** Opening PROVIDED INFORMATION block **

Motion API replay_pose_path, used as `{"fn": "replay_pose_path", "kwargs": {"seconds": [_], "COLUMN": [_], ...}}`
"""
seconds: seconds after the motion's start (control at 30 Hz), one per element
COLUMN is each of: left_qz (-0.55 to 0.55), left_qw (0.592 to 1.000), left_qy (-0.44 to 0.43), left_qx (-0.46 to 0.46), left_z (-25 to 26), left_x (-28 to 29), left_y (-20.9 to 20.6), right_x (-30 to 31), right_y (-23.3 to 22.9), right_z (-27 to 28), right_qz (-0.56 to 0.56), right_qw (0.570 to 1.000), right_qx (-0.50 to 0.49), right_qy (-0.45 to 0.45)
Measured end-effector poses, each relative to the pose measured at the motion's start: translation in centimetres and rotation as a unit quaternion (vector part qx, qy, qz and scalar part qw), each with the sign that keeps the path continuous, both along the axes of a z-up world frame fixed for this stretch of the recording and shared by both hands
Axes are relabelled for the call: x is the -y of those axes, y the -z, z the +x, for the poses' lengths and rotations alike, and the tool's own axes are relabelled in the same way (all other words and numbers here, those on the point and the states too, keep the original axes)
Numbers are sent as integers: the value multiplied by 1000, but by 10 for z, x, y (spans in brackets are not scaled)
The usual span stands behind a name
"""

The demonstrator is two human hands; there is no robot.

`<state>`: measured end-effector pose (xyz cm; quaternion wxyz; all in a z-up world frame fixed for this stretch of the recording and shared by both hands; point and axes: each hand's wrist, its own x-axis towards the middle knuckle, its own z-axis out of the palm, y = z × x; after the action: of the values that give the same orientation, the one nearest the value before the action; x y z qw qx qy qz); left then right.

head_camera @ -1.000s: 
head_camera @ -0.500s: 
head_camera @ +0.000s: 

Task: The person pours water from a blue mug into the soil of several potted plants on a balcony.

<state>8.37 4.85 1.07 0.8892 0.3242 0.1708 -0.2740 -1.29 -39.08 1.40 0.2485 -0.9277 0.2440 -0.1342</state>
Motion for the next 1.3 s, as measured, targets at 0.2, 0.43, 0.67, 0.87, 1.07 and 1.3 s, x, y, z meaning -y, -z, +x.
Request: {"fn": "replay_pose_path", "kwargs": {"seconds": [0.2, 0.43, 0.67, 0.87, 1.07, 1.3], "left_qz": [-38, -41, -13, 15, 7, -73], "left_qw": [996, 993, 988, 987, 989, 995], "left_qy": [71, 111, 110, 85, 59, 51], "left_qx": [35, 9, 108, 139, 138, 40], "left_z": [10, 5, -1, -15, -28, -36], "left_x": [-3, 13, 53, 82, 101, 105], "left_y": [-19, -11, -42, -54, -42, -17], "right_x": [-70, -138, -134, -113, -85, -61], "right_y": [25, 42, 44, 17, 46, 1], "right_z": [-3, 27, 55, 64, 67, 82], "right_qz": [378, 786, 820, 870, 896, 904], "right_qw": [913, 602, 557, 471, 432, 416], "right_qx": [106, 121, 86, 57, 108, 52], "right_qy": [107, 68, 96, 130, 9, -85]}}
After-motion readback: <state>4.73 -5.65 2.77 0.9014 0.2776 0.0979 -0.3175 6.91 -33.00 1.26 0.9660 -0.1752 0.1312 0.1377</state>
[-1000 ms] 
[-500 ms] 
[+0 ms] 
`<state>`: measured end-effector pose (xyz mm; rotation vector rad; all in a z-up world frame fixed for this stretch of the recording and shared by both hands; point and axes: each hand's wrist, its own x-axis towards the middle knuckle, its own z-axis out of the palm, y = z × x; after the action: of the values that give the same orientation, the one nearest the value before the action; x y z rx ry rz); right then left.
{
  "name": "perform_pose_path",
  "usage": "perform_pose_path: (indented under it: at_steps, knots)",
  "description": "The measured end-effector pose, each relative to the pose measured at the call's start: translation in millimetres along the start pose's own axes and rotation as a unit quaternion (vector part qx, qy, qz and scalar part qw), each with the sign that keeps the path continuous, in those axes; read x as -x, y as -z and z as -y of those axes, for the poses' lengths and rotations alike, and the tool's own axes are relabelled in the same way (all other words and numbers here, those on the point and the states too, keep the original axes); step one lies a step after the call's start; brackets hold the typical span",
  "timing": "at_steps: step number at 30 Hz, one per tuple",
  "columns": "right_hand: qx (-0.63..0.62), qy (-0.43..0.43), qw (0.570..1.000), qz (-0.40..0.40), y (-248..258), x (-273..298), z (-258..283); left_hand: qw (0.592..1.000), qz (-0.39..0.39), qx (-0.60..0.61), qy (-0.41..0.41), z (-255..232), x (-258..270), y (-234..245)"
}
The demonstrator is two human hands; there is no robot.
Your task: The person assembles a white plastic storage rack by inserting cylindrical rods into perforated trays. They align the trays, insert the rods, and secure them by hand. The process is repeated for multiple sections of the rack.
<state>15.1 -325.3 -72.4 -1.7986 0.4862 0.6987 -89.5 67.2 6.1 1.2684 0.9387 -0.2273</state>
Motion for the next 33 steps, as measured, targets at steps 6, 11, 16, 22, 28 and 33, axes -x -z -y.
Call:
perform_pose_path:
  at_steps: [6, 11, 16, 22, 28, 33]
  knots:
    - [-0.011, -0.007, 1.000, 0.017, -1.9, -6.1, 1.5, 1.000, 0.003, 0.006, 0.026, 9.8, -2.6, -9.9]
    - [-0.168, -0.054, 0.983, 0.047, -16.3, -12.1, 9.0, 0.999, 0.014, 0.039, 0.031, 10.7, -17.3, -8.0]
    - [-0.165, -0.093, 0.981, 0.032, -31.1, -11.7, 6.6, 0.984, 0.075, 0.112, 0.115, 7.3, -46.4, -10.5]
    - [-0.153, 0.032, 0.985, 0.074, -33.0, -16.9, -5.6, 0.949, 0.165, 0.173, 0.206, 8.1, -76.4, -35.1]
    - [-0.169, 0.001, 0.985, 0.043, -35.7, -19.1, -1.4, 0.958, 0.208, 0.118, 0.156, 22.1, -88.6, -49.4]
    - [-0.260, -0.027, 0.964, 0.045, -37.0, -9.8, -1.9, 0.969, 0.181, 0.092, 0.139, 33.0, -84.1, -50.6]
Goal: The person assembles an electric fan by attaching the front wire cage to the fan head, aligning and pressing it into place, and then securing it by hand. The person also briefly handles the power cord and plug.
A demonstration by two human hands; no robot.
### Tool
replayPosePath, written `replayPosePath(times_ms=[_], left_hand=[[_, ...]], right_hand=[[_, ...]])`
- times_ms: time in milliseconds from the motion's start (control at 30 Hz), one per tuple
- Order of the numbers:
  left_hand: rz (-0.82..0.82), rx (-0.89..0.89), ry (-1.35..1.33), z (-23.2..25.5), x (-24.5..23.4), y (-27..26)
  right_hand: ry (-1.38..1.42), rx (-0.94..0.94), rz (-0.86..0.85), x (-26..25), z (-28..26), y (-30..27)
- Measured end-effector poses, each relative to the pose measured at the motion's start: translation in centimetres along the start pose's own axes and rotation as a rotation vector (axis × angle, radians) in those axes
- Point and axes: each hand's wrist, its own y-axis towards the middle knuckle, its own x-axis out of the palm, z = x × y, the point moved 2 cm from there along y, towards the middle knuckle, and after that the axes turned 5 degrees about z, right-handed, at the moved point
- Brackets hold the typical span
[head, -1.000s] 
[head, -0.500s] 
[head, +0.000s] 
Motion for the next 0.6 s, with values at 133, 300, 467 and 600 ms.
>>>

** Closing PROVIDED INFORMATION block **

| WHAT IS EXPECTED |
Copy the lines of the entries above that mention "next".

| TASK SOLUTION |
Motion for the next 1.3 s, as measured, targets at 0.2, 0.43, 0.67, 0.87, 1.07 and 1.3 s, x, y, z meaning -y, -z, +x.
Motion for the next 33 steps, as measured, targets at steps 6, 11, 16, 22, 28 and 33, axes -x -z -y.
Motion for the next 0.6 s, with values at 133, 300, 467 and 600 ms.

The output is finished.